4. Service: Service is the place where your API business logic needs to be written.

  • Always try to divide service methods into small methods. Again if we divide it into private methods there will be issues around designing test cases. You can move these private methods to adapter class, have static methods to achieve the same as it is difficult to cover all possible use cases of private methods from calling test case. Sometimes it requires to have multiple big configurations to test all the scenarios. We can also have these methods as a private package, and keep it in the same service class.

  • Always do validation on input fields, and throw a custom exception with validation error code, and fields specific error message. If there are multiple fields need to be validated, move it to outside of service. Have validator class to write validation for all the fields. This makes your service methods small, and clean.

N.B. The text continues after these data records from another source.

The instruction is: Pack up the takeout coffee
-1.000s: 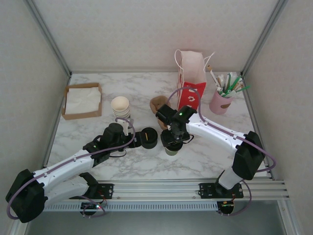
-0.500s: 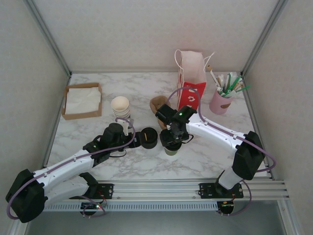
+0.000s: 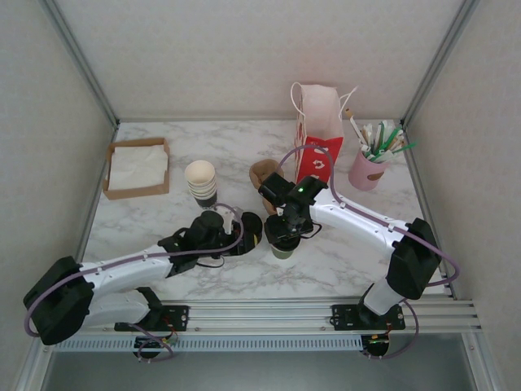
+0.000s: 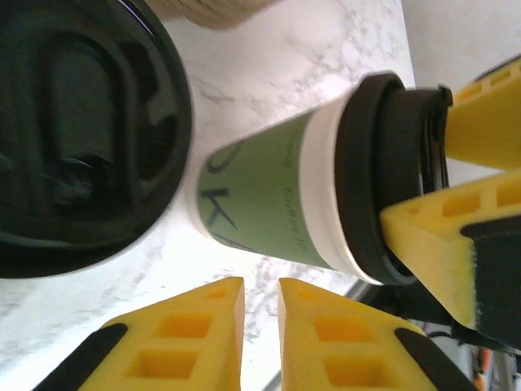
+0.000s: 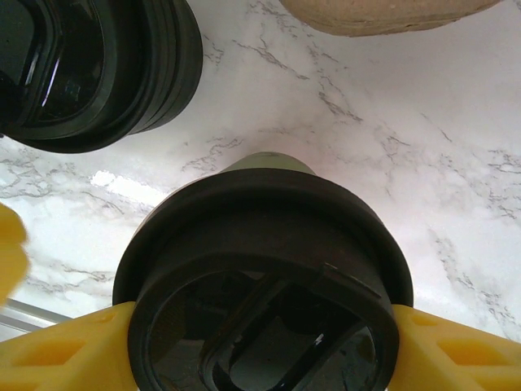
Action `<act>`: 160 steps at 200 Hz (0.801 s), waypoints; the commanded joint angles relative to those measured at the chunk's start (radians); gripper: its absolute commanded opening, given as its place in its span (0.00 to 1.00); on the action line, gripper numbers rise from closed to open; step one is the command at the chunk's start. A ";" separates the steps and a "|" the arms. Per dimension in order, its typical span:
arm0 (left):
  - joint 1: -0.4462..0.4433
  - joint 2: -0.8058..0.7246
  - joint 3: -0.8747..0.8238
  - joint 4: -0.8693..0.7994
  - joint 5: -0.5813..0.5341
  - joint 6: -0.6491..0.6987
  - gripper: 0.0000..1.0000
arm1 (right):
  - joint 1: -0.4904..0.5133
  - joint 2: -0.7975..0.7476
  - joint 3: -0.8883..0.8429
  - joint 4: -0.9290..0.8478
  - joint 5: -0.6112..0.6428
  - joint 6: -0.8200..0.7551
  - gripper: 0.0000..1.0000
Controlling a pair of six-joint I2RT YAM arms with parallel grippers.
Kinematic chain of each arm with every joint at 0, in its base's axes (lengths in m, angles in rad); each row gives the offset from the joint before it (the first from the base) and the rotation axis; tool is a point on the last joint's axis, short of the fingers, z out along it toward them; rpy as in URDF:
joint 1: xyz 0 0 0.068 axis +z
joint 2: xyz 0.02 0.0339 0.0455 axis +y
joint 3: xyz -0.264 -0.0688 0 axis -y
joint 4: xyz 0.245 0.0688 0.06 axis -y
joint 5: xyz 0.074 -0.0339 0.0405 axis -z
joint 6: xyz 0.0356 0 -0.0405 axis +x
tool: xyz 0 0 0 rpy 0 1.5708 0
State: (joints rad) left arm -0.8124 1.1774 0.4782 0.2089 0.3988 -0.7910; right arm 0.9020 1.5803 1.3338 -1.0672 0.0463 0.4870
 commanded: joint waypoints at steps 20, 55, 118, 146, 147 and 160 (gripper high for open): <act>-0.057 0.073 -0.018 0.162 0.014 -0.071 0.16 | 0.008 -0.016 -0.020 0.004 -0.025 0.009 0.69; -0.065 0.111 -0.025 0.200 0.011 -0.083 0.15 | 0.008 -0.025 -0.026 0.007 -0.033 0.009 0.69; -0.067 0.142 -0.030 0.225 0.015 -0.087 0.13 | 0.008 -0.028 -0.027 0.016 -0.044 0.011 0.69; -0.067 0.146 -0.032 0.228 0.014 -0.085 0.13 | 0.009 -0.023 -0.024 0.021 -0.049 0.014 0.69; -0.066 0.147 -0.032 0.228 0.014 -0.085 0.13 | 0.009 -0.023 -0.024 0.021 -0.049 0.014 0.69; -0.067 0.150 -0.032 0.230 0.014 -0.084 0.13 | 0.009 -0.022 -0.023 0.022 -0.054 0.015 0.69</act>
State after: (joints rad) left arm -0.8692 1.3132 0.4595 0.4011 0.4011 -0.8688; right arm 0.9020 1.5726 1.3209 -1.0500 0.0212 0.4873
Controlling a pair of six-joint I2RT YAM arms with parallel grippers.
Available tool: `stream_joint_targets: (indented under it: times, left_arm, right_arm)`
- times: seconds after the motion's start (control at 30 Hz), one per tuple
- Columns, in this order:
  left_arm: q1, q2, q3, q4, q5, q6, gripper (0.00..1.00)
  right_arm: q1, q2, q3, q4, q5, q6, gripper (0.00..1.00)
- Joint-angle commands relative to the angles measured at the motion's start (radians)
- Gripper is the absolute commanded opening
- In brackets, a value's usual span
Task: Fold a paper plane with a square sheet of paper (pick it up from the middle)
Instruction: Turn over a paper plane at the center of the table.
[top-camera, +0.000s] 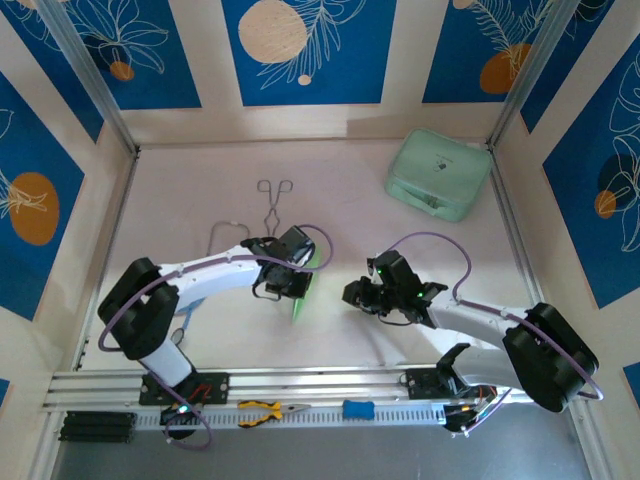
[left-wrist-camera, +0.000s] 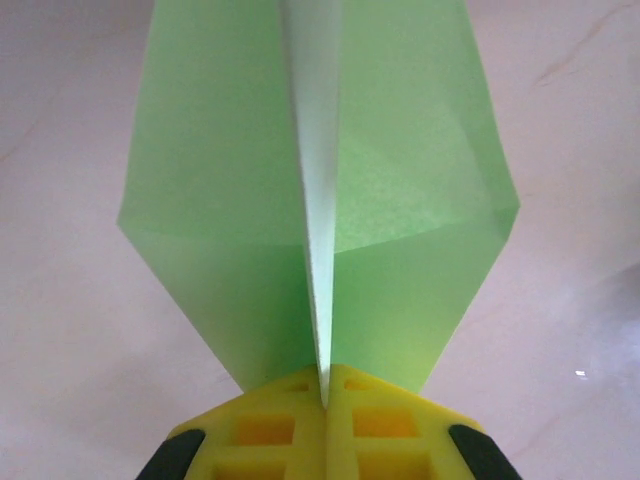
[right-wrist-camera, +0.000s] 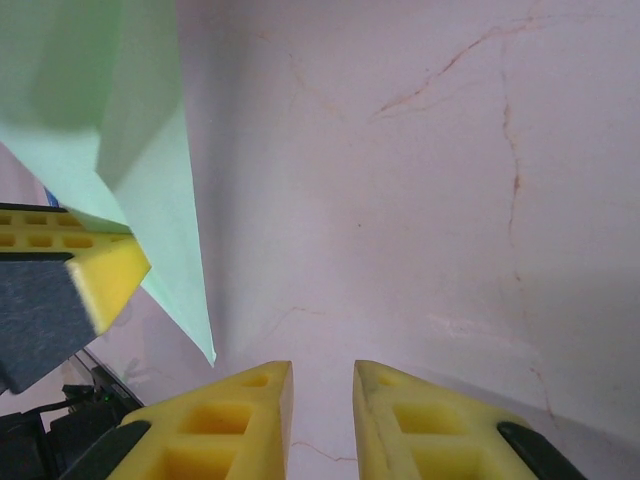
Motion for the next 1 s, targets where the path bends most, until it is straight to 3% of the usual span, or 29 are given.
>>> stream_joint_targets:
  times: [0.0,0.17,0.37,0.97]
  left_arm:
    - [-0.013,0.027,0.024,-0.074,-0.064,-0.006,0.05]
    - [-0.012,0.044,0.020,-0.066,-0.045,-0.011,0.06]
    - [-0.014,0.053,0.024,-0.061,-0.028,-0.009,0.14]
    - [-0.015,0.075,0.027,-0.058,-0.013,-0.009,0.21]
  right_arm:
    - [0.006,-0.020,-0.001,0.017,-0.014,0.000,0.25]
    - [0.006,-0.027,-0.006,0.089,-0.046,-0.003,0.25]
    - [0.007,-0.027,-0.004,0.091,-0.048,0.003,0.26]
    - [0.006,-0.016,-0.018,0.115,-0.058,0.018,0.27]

  • Let say there are two domain objects A, B and we have two different repositories defined for these two. There are instances where we need to get other domain objects information. In this case, we should not call B repository methods directly from A service method. Always try to get service class around repository methods even if you do need it in a controller. As there are multiple things which we handle at the service layer, not repository layer ex. transaction, caching etc.

  • Do not mix two domain object/ repo with the same service method.

  • When calling external services, or other services if we don’t get the required data, throw a custom exception with required status code, error message.

  • Don’t do anything which is specific to the repository layer at service. ex. building criteria/query at service layer in case of MongoDB.

  • Have caching in placed for required service methods.

5. Repository/ Dao: This layer interacts with DB in your application. Database scans every record to get the required result if we don’t design index around entity/document which is highly inefficient. Indexes help in reducing search space. Read this to know more about working of indexes.

  • We should try understanding find methods first, then come up with proper indexing.

  • Create index only when it is required as it might make write, delete operation costly. And it would need to update both table/document, and indexed data.

  • If find needs to get data based on multiple fields, avoid writing multiple methods instead try building a dynamic query based on given fields with single repository method.

6. Unit testing: Unit testing helps you in testing your code independently. if your code methods look very complex or contain many lines of codes it is always difficult to test it. Try breaking into multiple small methods(discussed in the service part). Unit testing helps you a lot when you writing big modules with lots of configuration, and many conditions around it. It saves a lot of time as you don’t need to redeploy your code every time when you make small code changes. You can just verify it through a test case. It also helps you in duplicating application issues, you just need to get configuration around a given issue in your test case, and you can easily fix it.


The API is an interface, which allows many developers to interact with the data. We should always focus on designing great API as it helps a lot in terms of using and understanding it.